Information on how far a used brick has already expanded (“past expansion”) can be gained from re-firing the brick in a laboratory kiln, and measuring its
shrinkage. How far the used bricks still have to expand (“residual expansion”) can be assessed by the difference between these two measurements.
These expansion characteristics depend on the clays used in making the bricks, and on the manufacturing process itself.
AS/NZS 4455 Masonry units and segmental pavers calls for bricks and blocks to be classified into dimensional categories based on their deviation from
their work size, or the size specified in manufacture. This is usually a standard size; it is important that deviations from this be controlled to a low level so bricklayers are able to
build the structure to the designer’s specifications and with minimum joint thickness variation.

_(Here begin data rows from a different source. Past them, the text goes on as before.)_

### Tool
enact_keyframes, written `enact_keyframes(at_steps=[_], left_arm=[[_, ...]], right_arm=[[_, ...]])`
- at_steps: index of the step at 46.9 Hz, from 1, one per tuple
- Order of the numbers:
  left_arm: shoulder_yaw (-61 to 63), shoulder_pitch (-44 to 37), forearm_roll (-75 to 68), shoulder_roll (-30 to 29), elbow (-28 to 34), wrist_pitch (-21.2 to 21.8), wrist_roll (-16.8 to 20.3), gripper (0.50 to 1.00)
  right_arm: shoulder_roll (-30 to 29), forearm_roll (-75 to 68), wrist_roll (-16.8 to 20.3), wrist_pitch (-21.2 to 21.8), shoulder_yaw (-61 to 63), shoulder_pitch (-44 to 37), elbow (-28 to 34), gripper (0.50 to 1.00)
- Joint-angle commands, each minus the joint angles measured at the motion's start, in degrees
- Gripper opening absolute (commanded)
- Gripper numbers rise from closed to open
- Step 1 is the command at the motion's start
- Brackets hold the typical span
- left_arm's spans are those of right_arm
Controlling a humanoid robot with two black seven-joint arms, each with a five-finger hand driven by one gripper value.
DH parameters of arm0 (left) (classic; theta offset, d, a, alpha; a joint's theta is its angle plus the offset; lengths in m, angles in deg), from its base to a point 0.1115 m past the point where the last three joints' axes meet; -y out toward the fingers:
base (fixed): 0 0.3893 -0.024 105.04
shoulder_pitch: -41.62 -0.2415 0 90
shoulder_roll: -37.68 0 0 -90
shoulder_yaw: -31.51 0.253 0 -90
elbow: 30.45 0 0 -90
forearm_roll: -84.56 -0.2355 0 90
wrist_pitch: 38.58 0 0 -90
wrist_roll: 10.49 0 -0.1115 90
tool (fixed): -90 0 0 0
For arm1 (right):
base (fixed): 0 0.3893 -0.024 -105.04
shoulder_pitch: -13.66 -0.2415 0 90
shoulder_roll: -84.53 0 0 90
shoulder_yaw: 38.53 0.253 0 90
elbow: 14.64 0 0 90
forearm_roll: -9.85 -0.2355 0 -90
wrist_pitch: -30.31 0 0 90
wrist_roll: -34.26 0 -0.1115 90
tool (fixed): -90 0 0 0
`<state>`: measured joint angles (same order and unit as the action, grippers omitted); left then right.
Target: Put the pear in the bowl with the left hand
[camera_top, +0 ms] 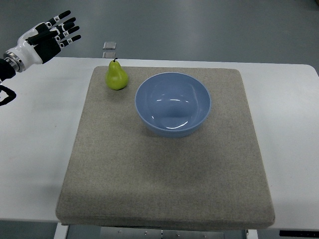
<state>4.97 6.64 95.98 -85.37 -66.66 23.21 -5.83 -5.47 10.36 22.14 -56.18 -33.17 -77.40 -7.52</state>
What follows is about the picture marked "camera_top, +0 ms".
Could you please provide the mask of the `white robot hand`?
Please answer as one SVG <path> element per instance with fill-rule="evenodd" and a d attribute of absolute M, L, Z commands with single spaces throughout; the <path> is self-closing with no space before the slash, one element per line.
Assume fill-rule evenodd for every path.
<path fill-rule="evenodd" d="M 34 64 L 44 64 L 56 56 L 61 49 L 74 41 L 81 38 L 81 35 L 76 35 L 65 39 L 58 44 L 58 39 L 64 39 L 70 34 L 78 31 L 79 26 L 75 26 L 76 18 L 72 17 L 65 22 L 53 27 L 61 19 L 65 18 L 71 13 L 67 10 L 57 16 L 54 16 L 47 21 L 47 25 L 39 23 L 26 33 L 24 33 L 17 41 L 17 46 L 7 50 L 3 57 L 15 71 L 23 72 Z"/>

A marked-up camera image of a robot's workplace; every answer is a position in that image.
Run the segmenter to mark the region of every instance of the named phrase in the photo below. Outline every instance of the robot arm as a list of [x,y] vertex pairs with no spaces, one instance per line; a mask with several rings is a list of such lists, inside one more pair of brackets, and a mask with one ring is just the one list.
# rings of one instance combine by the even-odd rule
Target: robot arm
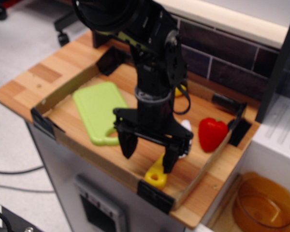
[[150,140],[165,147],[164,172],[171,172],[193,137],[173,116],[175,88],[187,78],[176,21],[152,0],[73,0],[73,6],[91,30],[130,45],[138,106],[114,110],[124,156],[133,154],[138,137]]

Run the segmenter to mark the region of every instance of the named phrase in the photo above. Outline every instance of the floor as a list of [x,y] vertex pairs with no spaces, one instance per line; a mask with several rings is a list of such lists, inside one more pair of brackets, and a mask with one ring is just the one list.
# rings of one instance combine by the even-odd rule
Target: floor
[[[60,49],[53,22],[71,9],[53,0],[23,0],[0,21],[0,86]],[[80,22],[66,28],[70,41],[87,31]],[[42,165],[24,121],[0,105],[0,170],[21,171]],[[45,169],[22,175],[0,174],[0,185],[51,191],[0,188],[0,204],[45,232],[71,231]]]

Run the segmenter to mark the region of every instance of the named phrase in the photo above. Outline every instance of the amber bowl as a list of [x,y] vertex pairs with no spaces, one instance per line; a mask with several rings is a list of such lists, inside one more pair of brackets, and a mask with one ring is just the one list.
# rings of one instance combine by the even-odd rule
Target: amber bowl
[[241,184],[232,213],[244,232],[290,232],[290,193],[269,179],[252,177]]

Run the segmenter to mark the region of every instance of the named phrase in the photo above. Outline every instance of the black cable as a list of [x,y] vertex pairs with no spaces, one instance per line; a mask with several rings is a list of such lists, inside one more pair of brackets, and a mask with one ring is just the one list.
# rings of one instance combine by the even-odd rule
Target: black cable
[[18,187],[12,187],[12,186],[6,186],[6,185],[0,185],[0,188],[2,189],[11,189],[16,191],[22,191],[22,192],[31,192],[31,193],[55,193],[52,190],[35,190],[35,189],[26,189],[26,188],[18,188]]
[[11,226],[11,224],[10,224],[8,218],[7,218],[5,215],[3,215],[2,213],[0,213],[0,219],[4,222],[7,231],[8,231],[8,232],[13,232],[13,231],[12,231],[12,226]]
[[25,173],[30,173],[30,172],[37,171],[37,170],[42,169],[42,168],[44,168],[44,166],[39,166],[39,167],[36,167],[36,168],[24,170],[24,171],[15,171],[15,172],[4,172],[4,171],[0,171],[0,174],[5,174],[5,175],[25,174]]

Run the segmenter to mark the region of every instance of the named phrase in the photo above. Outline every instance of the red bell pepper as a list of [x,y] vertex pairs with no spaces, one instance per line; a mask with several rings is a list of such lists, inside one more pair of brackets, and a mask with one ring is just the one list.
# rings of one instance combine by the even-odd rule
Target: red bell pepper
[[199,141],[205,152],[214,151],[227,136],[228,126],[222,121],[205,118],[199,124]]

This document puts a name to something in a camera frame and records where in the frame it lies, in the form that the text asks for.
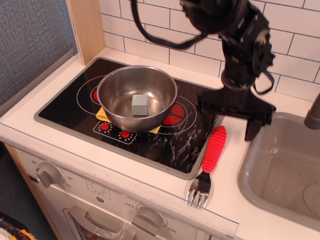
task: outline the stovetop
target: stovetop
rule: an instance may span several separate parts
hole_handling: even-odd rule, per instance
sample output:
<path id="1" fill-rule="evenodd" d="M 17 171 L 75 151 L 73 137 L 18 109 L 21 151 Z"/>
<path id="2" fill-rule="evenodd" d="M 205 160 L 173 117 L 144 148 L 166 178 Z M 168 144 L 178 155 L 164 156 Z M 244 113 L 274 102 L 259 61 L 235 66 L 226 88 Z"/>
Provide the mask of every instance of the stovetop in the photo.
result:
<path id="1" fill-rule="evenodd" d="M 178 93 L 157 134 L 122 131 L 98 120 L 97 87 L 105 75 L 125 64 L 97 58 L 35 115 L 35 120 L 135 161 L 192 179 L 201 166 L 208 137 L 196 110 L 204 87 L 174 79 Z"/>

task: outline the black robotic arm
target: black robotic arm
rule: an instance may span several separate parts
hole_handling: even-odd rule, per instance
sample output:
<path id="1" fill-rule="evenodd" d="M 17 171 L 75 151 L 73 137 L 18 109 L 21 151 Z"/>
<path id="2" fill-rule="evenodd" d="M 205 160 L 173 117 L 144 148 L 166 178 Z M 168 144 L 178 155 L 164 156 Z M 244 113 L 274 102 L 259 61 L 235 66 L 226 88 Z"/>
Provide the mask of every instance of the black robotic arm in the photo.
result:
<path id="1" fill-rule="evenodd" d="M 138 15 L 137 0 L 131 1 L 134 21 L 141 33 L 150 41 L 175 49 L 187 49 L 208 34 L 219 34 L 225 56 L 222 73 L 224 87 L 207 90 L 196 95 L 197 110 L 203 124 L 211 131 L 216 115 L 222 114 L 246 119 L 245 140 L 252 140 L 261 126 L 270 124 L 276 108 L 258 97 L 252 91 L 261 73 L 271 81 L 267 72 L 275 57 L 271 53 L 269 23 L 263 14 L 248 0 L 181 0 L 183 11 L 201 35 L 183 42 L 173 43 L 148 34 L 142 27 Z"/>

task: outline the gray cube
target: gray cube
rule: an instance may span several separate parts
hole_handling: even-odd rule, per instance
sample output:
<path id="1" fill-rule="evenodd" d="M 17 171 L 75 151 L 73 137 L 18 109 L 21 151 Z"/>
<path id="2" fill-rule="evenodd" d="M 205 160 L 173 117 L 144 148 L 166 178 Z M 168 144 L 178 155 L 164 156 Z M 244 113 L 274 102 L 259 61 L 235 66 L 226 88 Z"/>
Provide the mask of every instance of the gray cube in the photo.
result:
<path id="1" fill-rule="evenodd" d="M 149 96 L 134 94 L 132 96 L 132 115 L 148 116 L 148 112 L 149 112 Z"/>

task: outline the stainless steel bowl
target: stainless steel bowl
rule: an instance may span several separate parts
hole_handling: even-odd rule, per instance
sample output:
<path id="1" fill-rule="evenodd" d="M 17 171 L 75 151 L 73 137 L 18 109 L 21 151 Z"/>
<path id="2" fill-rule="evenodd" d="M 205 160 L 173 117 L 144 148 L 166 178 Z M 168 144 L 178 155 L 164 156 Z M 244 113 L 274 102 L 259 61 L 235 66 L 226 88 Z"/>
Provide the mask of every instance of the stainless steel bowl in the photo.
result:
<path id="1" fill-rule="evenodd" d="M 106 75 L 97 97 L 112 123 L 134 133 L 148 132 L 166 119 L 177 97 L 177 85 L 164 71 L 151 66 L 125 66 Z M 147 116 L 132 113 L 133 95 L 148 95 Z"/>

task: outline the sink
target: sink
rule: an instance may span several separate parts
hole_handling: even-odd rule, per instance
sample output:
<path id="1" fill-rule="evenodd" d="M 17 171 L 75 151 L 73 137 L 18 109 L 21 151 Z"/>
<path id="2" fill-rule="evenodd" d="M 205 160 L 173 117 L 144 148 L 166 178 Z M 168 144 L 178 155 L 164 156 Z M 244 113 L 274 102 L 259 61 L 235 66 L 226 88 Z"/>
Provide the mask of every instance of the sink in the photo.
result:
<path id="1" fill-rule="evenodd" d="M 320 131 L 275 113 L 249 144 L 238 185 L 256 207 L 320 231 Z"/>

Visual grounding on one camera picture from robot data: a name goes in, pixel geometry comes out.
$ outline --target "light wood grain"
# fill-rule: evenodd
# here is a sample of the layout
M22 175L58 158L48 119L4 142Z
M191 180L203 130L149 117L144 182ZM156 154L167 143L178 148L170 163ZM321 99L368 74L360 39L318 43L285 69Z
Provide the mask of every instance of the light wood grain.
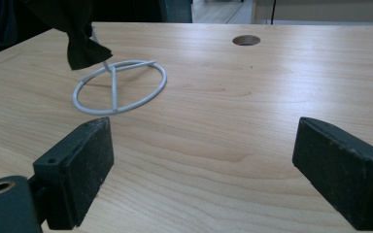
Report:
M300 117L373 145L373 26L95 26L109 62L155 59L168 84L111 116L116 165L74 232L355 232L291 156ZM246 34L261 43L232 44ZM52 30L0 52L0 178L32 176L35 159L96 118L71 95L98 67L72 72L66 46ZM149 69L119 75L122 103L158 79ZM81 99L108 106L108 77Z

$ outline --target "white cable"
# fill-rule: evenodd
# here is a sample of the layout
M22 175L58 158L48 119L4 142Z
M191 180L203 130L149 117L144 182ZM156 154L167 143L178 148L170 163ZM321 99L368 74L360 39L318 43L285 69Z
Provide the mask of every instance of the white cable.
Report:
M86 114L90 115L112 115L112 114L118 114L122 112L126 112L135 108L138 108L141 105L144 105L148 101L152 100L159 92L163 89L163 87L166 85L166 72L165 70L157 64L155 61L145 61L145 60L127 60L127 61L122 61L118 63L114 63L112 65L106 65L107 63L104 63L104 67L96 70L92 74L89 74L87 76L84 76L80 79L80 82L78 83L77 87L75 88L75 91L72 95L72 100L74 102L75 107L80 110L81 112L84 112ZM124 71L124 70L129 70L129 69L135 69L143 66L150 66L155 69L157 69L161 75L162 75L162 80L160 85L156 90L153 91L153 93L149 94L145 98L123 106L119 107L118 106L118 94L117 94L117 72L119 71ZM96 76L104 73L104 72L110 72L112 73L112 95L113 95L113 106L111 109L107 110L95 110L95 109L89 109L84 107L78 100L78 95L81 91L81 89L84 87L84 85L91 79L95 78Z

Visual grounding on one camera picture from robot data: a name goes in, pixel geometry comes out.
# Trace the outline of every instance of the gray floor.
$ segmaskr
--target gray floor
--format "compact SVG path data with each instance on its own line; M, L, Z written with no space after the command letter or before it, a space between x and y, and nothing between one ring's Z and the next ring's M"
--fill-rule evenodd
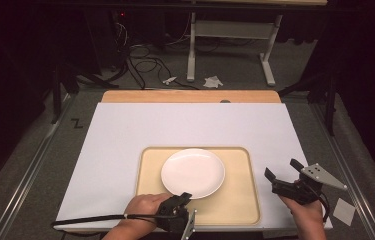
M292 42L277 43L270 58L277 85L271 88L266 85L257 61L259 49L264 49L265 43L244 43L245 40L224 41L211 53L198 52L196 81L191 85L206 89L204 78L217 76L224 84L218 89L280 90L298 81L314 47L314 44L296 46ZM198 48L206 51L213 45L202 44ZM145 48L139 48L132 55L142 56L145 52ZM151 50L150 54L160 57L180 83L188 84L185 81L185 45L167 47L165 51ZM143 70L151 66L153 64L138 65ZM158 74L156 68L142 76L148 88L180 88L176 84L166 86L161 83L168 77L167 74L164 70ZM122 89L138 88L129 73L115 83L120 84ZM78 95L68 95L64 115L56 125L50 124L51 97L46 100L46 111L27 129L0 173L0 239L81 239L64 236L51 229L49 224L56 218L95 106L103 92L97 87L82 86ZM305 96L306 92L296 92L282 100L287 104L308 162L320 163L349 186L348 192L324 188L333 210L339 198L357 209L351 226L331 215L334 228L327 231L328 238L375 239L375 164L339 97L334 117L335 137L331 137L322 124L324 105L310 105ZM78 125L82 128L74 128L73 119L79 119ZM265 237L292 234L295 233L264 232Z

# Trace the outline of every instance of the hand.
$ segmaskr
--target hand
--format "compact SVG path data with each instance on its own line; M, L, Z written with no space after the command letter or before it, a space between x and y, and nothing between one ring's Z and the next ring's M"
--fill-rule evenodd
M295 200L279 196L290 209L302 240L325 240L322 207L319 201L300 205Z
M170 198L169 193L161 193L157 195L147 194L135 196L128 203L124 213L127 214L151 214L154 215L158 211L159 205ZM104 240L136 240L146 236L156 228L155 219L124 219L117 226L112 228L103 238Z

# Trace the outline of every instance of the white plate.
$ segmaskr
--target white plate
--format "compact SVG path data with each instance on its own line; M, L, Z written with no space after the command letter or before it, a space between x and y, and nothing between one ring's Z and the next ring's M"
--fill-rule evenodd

Under this standard test, 20 units can be either measured individually for length, width and thickness, or they can be placed side by side, end to end, etc and
their cumulative dimensions measured.
Potential to effloresce
Efflorescence is a deposit of salts, usually white, on the surface of bricks and blocks after being laid. The salts usually come from ground water or out
of the mortar, but may come from within the masonry units themselves.
This test predicts the likelihood that the units will display such unsightly deposits from salts that they already contain.
A standard soaking-in-water test can determine the porosity of bricks and blocks, which can then be used as an indication of the potential for the development of
problems related to the penetration of salts and other materials into the units, such as salt attack and efflorescence.
Initial rate of absorption AS/NZS 4456.17
As soon as the bricklayer puts the mortar on a brick, the brick starts to absorb water out of the mortar. The microscopic pores in the brick soak up the
water, which carries with it some of the partly-dissolved cement and lime. It’s the setting of this cementitious material within the brick pores that provides most of the bond between the brick
and the mortar, and thus gives the wall its strength.
To get the best bond, it’s important to match the “suction” of the brick to the water-retaining properties of the mortar. If the initial rate of absorption
of the brick is too high for the mortar that’s being used, the mortar may dry out too quickly and stiffen before the next course can be laid. If it’s too low, not enough cementitious material
is drawn up into the brick pores. In either case, the bond strength will suffer.
The Initial Rate of Absorption test measures the amount of water a dry brick can soak up during the first minute of contact with water.